Skipping the images, transcribe each record below as it is.
* * * *
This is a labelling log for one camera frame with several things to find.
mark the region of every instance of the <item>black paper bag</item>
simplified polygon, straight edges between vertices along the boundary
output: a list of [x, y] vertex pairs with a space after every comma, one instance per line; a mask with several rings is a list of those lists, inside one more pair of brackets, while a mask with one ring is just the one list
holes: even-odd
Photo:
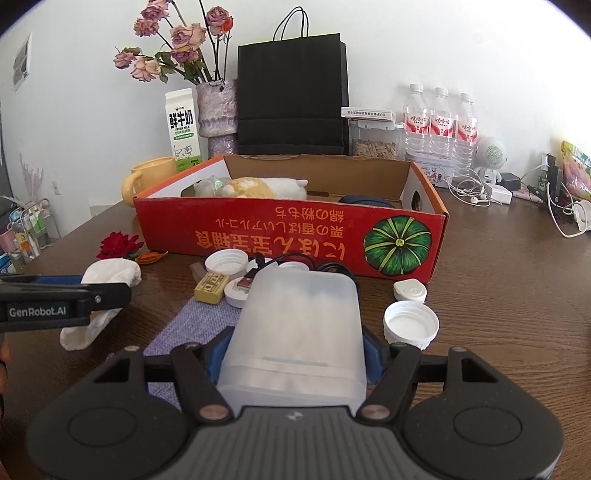
[[240, 46], [239, 153], [347, 153], [348, 88], [340, 34]]

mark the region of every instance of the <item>dried rose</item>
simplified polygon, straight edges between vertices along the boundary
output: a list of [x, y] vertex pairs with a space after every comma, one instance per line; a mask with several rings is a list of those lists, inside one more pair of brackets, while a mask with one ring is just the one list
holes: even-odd
[[234, 26], [234, 17], [228, 18], [222, 25], [222, 34], [228, 33]]
[[115, 55], [113, 63], [119, 70], [125, 70], [126, 68], [129, 68], [134, 60], [135, 55], [133, 53], [124, 51]]
[[146, 20], [162, 20], [168, 16], [168, 3], [166, 0], [150, 0], [141, 14]]
[[222, 25], [228, 20], [229, 17], [230, 14], [228, 11], [222, 7], [213, 7], [209, 12], [207, 12], [205, 19], [211, 34], [219, 35], [222, 31]]
[[170, 56], [179, 63], [185, 63], [198, 60], [199, 51], [195, 50], [191, 45], [185, 45], [184, 47], [175, 48], [170, 52]]
[[140, 82], [151, 82], [160, 75], [160, 65], [158, 60], [148, 57], [138, 57], [134, 65], [134, 71], [131, 76]]
[[138, 18], [134, 24], [135, 34], [139, 37], [150, 37], [158, 33], [160, 25], [156, 20], [148, 20], [146, 18]]
[[206, 30], [198, 23], [181, 25], [170, 29], [170, 36], [173, 39], [173, 47], [181, 48], [191, 45], [197, 50], [205, 42]]

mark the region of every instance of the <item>pumpkin illustration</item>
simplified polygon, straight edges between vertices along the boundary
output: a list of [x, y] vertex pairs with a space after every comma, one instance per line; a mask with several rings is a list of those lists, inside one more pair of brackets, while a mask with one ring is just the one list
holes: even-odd
[[429, 228], [413, 217], [386, 218], [365, 235], [365, 260], [383, 275], [407, 275], [425, 262], [432, 240]]

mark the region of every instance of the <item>seeds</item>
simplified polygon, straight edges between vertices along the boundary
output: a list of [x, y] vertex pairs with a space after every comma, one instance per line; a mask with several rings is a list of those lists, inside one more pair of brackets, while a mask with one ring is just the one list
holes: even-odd
[[353, 152], [353, 155], [396, 160], [396, 147], [392, 142], [359, 140], [355, 144], [355, 151]]

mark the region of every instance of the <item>purple placemat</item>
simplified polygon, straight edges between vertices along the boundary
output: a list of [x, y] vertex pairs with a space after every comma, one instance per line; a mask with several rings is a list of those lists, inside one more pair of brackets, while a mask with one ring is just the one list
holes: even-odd
[[[144, 355], [167, 355], [174, 347], [187, 342], [208, 343], [225, 327], [235, 326], [240, 312], [240, 309], [228, 305], [225, 299], [218, 305], [191, 299], [148, 345]], [[178, 407], [172, 383], [152, 383], [148, 384], [148, 389], [152, 395]]]
* * * *
Answer for this exercise
This is a labelling log for one camera frame with several things to find.
mark the region of every instance of the <item>black paper bag</item>
simplified polygon, straight edges between vertices along the boundary
output: a list of [x, y] vertex pairs with a space after every comma, one instance per line; a mask with several rings is a list of those lists, inside one more pair of brackets, while a mask with one ring is just the one list
holes: even-odd
Photo:
[[240, 46], [239, 153], [347, 153], [348, 88], [340, 34]]

mark the region of every instance of the <item>dried rose</item>
simplified polygon, straight edges between vertices along the boundary
output: a list of [x, y] vertex pairs with a space after every comma, one instance per line; a mask with several rings is a list of those lists, inside one more pair of brackets, while a mask with one ring is just the one list
holes: even-odd
[[234, 26], [234, 17], [228, 18], [222, 25], [222, 34], [228, 33]]
[[115, 55], [113, 63], [119, 70], [125, 70], [126, 68], [129, 68], [134, 60], [135, 55], [133, 53], [124, 51]]
[[146, 20], [162, 20], [168, 16], [168, 3], [166, 0], [150, 0], [141, 14]]
[[222, 25], [228, 20], [229, 17], [230, 14], [228, 11], [222, 7], [213, 7], [209, 12], [207, 12], [205, 19], [211, 34], [219, 35], [222, 31]]
[[170, 56], [179, 63], [185, 63], [198, 60], [199, 51], [195, 50], [191, 45], [185, 45], [184, 47], [175, 48], [170, 52]]
[[140, 82], [151, 82], [160, 75], [160, 65], [158, 60], [148, 57], [138, 57], [134, 65], [134, 71], [131, 76]]
[[138, 18], [134, 24], [135, 34], [139, 37], [150, 37], [158, 33], [160, 25], [156, 20], [148, 20], [146, 18]]
[[206, 30], [198, 23], [181, 25], [170, 29], [170, 36], [173, 39], [173, 47], [181, 48], [191, 45], [197, 50], [205, 42]]

mark the region of every instance of the <item>pumpkin illustration</item>
simplified polygon, straight edges between vertices along the boundary
output: a list of [x, y] vertex pairs with a space after every comma, one instance per line; a mask with several rings is a list of those lists, inside one more pair of brackets, while a mask with one ring is just the one list
holes: even-odd
[[429, 228], [413, 217], [386, 218], [365, 235], [365, 260], [383, 275], [407, 275], [425, 262], [432, 240]]

mark the region of every instance of the <item>seeds</item>
simplified polygon, straight edges between vertices along the boundary
output: a list of [x, y] vertex pairs with a space after every comma, one instance per line; a mask with several rings is a list of those lists, inside one more pair of brackets, while a mask with one ring is just the one list
holes: even-odd
[[353, 152], [353, 155], [396, 160], [396, 147], [392, 142], [359, 140], [355, 144], [355, 151]]

mark the region of every instance of the <item>purple placemat</item>
simplified polygon, straight edges between vertices along the boundary
output: a list of [x, y] vertex pairs with a space after every comma, one instance per line; a mask with several rings is a list of those lists, inside one more pair of brackets, while a mask with one ring is just the one list
holes: even-odd
[[[144, 355], [167, 355], [174, 347], [187, 342], [208, 343], [225, 327], [235, 326], [240, 312], [240, 309], [228, 305], [225, 299], [218, 305], [191, 299], [148, 345]], [[178, 407], [172, 383], [152, 383], [148, 384], [148, 389], [152, 395]]]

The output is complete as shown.